> **Problem to solve**: Which lines of the records below contain the string "white"? Report each of them.

> **Extracted records**:
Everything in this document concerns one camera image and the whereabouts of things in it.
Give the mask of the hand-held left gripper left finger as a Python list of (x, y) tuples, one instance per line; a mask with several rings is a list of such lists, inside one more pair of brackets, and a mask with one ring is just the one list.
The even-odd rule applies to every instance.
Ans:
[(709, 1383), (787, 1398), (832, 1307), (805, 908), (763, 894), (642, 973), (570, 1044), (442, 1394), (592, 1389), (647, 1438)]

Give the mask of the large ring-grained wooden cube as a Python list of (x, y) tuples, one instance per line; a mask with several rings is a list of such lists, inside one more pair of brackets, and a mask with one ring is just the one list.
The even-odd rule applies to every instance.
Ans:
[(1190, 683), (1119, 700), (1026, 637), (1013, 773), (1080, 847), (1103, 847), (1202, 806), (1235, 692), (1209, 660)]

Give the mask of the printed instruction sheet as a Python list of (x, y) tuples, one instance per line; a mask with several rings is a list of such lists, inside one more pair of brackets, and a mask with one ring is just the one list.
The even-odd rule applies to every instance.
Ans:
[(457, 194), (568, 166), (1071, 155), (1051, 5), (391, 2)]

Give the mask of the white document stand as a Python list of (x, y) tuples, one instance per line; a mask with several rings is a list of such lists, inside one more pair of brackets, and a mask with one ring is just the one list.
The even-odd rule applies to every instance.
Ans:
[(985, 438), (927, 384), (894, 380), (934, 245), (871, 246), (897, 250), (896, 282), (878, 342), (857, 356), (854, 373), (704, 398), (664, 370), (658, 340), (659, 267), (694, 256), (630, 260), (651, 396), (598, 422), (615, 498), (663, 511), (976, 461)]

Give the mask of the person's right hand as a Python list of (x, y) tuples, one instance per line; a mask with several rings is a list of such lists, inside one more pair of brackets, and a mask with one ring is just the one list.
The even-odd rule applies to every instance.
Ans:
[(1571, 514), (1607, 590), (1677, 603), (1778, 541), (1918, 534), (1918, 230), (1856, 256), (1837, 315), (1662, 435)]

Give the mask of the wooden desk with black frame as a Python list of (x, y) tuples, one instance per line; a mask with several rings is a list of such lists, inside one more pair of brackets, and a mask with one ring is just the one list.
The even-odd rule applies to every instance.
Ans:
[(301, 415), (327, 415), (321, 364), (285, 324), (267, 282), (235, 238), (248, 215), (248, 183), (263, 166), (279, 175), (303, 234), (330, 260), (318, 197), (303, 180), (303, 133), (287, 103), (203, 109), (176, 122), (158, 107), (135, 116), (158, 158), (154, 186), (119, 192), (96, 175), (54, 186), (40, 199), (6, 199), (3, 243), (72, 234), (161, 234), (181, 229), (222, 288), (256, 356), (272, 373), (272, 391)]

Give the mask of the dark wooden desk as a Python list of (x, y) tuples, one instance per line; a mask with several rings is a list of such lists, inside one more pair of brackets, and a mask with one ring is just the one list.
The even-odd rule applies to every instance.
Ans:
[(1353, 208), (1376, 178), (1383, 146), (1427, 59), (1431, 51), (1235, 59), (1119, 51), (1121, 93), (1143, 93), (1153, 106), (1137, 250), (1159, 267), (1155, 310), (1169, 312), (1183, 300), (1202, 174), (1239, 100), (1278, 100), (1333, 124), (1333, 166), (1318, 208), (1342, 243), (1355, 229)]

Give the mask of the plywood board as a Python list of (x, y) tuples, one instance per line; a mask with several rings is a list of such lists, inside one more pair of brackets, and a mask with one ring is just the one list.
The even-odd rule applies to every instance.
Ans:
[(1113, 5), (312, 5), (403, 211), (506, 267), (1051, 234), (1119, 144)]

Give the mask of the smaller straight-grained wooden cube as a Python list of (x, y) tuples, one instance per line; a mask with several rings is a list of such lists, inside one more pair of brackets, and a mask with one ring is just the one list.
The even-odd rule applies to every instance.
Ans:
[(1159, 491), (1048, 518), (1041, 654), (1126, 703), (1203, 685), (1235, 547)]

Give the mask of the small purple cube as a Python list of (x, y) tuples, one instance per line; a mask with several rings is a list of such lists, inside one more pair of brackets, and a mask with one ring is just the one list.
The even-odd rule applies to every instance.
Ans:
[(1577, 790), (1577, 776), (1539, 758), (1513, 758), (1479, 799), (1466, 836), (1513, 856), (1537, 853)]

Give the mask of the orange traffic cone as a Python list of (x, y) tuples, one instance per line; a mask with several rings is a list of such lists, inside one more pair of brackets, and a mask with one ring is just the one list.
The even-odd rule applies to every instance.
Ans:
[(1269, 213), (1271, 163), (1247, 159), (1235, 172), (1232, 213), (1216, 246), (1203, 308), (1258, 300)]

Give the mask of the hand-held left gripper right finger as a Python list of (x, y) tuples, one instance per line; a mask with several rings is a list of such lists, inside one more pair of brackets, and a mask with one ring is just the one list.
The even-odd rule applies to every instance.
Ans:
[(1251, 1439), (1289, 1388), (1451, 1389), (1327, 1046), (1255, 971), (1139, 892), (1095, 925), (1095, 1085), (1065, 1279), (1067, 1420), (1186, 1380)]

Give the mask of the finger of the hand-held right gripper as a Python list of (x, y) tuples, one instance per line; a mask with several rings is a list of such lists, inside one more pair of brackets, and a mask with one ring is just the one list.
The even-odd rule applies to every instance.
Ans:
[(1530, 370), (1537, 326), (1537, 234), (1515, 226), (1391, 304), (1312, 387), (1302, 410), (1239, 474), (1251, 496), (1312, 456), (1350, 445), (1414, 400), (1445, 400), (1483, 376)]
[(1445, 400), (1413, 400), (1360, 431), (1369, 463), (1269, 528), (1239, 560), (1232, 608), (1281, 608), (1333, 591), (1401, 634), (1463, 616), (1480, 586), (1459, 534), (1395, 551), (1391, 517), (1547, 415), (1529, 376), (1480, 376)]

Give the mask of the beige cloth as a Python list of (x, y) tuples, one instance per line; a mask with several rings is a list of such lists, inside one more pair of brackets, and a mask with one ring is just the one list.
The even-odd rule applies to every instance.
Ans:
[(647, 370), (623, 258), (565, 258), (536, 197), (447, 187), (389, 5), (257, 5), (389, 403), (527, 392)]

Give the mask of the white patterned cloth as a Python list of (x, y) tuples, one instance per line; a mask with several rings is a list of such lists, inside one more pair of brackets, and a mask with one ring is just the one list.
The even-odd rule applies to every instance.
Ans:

> **Solved exercise**:
Give the mask of the white document stand as a Python list of (x, y) tuples, one instance per line; a mask with several rings is a list of such lists, inside one more pair of brackets, and a mask with one ring is just the one list.
Give the mask of the white patterned cloth as a Python list of (x, y) tuples, one instance per line; a mask with several rings is a list of such lists, inside one more pair of brackets, and a mask with one ring is just the one list.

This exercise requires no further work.